▶ [Problem description] Pull out of the data below the stretch of lines bounded by the one containing "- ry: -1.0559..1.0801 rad" and the one containing "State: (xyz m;", both bounds included, unchanged.

▶ [Provided material]
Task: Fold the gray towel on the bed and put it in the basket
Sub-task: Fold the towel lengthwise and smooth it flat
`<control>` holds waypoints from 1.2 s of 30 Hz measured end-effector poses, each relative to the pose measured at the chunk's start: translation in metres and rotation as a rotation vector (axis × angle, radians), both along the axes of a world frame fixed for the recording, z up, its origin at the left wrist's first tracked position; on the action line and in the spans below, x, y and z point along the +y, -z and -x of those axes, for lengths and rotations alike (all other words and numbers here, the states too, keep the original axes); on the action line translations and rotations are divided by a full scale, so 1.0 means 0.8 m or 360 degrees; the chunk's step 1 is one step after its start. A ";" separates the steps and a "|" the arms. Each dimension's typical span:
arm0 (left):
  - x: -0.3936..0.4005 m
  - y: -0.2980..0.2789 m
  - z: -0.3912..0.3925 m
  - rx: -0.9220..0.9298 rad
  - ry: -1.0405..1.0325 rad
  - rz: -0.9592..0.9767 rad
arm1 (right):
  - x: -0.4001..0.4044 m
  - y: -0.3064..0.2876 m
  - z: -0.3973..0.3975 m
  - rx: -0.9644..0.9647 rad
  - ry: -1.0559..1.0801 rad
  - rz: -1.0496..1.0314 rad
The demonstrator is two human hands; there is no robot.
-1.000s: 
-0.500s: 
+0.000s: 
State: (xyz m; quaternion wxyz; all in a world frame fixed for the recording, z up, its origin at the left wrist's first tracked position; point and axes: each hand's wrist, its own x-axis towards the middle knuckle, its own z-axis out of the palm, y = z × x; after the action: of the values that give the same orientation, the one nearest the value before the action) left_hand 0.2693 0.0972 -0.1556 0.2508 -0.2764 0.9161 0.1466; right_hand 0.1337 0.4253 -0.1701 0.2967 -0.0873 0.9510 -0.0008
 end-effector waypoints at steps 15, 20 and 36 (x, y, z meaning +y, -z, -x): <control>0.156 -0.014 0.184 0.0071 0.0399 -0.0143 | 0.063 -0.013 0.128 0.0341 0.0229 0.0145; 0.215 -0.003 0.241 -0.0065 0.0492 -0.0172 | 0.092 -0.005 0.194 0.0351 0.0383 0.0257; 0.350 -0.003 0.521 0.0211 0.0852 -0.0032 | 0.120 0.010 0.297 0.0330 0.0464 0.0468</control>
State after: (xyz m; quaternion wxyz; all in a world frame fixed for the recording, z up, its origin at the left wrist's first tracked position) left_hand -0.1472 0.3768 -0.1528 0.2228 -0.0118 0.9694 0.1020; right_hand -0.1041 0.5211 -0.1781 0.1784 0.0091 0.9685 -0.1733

▶ [Result of this exercise]
  - ry: -1.0559..1.0801 rad
  - rz: -1.0496..1.0314 rad
The demonstrator is two human hands; there is no robot.
-1.000s: 
-0.500s: 
+0.000s: 
State: (xyz m; quaternion wxyz; all in a world frame fixed for the recording, z up, its origin at the left wrist's first tracked position; point and axes: each hand's wrist, its own x-axis towards the middle knuckle, its own z-axis out of the palm, y = z × x; after the action: of the values that give the same orientation, the one nearest the value before the action) left_hand 0.2693 0.0972 -0.1556 0.2508 -0.2764 0.9161 0.1466; right_hand 0.1337 0.4253 -0.1701 0.2967 -0.0873 0.9510 -0.0008

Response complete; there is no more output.